▶ [Your objective]: Search the material for "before" and show all lines that contain it.

↓↓↓

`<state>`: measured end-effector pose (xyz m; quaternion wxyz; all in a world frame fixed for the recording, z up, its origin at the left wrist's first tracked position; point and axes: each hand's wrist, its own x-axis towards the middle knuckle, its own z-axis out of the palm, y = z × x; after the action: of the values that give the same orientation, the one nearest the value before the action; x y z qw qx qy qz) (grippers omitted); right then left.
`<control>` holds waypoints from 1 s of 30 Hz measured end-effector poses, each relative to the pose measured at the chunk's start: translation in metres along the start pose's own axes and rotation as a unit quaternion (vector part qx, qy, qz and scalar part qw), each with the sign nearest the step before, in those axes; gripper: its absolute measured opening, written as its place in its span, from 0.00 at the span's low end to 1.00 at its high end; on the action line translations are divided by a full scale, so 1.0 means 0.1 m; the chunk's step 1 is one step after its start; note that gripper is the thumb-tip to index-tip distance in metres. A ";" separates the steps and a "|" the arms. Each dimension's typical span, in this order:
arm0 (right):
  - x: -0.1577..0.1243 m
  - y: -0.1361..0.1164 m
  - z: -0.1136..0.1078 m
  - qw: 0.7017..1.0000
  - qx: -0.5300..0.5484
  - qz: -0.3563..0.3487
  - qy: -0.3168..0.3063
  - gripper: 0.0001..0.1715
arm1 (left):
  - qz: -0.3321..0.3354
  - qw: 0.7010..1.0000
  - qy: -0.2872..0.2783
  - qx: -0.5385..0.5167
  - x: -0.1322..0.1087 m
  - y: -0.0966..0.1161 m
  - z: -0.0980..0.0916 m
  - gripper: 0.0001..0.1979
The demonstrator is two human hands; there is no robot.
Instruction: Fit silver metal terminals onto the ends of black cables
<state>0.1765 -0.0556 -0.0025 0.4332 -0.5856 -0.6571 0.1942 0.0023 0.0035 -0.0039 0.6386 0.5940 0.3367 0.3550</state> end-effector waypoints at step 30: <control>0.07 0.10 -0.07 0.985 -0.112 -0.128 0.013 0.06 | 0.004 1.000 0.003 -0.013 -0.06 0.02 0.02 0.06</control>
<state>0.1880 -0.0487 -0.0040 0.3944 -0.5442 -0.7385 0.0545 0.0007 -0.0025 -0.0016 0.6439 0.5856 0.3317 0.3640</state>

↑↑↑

▶ [Output of the exercise]:
`<state>`: measured end-effector pose (xyz m; quaternion wxyz; all in a world frame fixed for the recording, z up, its origin at the left wrist's first tracked position; point and axes: each hand's wrist, its own x-axis towards the middle knuckle, its own z-axis out of the palm, y = z × x; after the action: of the values that give the same orientation, the one nearest the value before the action; x y z qw qx qy qz) (grippers omitted); right then left.
`<control>` holds waypoints from 1 s of 30 Hz measured end-effector poses, each relative to the pose measured at the chunk's start: translation in metres along the start pose's own axes and rotation as a unit quaternion (vector part qx, qy, qz and scalar part qw), each with the sign nearest the step before, in those axes; gripper: its absolute measured opening, written as its place in its span, from 0.00 at the span's low end to 1.00 at its high end; on the action line translations are divided by a full scale, so 1.0 means 0.1 m; the chunk's step 1 is one step after its start; note that gripper is the thumb-tip to index-tip distance in metres. A ";" separates the steps and a "|" the arms. Each dimension's typical span, in this order:

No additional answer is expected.